In his office one May afternoon Adam got a call from his brother saying that he and his wife, Paige, were coming to New York for something called the upfronts; he didn’t want to take Adam up on his offer to stay with them — writers, he said, got few enough perks in this world and he wanted to soak his employers for every room-service amenity he could think of — but they agreed to come over for dinner on their first night in town. Conrad had never been to the apartment on Columbus before. The brothers were less a part of each other’s lives than they would have liked, mostly on account of geography and work schedules but also because of Paige. Twelve years younger than Conrad, she felt intimidated and rudely excluded by any conversation that referenced the years before he met her, when she was just a child; she also had a suspicion that Cynthia did not like her, which was entirely correct.

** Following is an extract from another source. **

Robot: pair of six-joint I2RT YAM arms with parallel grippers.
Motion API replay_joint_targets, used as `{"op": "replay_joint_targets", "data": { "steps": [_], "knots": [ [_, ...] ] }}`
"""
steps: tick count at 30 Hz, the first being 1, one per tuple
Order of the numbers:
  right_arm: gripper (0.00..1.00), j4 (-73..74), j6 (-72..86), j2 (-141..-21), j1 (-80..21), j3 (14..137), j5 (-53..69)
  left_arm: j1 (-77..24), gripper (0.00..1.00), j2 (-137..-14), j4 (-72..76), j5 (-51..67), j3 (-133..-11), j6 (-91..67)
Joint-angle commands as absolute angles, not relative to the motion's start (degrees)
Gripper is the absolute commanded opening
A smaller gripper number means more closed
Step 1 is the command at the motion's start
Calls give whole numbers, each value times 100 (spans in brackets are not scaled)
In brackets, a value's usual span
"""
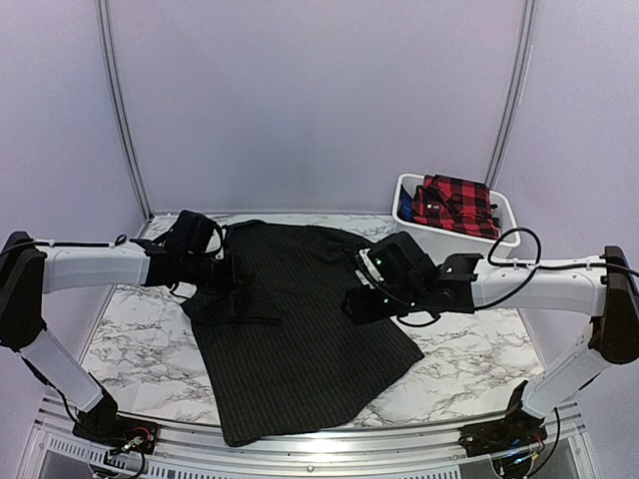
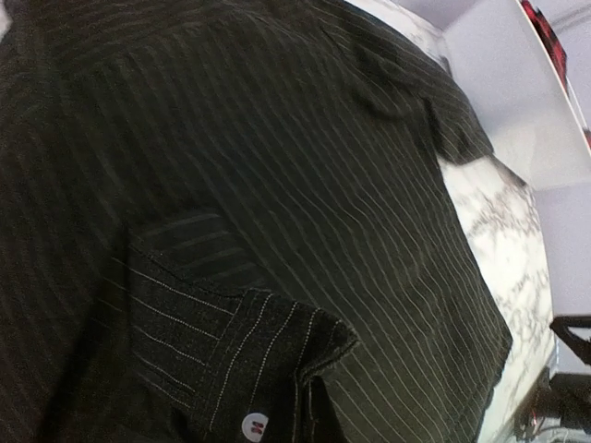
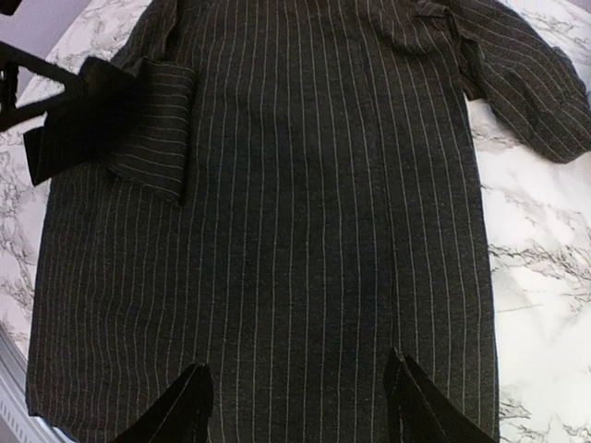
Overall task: Fold and stack the long sleeve shirts
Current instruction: Pick up the sleeve from the center of the board, then place the sleeve at the center of the board.
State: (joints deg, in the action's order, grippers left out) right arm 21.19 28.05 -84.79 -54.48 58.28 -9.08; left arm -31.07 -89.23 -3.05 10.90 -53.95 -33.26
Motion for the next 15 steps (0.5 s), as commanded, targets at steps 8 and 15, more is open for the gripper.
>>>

“What the hell does your brother see in her?” she would ask Adam after every encounter; Adam would shrug supportively, but he knew the answer to the question. Conrad made a tidy living in Los Angeles writing movie scripts even though nothing he’d written had ever risen high enough on the developmental scale to be acted out by performers in front of cameras. One of his screenplays, though, had led to a staff job on an hour-long TV drama called The Lotus Eaters , about a group of high-school students who lived in Hawaii. Conrad traveled there twice a year, along with the entire production staff, for research purposes, and on one of these trips he had become better acquainted with Paige, a production designer who worked just two offices down from him back in LA. There was something about those Hawaiian junkets that accelerated intimacy. Adam knew his little brother well enough to know that the point was not so much that Paige was attractive but that she was attractive in a certain sterile, classic way — blonde, very thin, small-featured, always put together — that Conrad had long ago convinced himself was out of his league. It made perfect sense that the first woman who proved him wrong on this score would be the one he wound up asking to marry him. Now they spent their off-hours at clubs and concerts and bars trying to absorb osmotically, for scriptwriting purposes, the rituals and value systems of privileged eighteen-year-olds. Paige was an enormous help in this regard.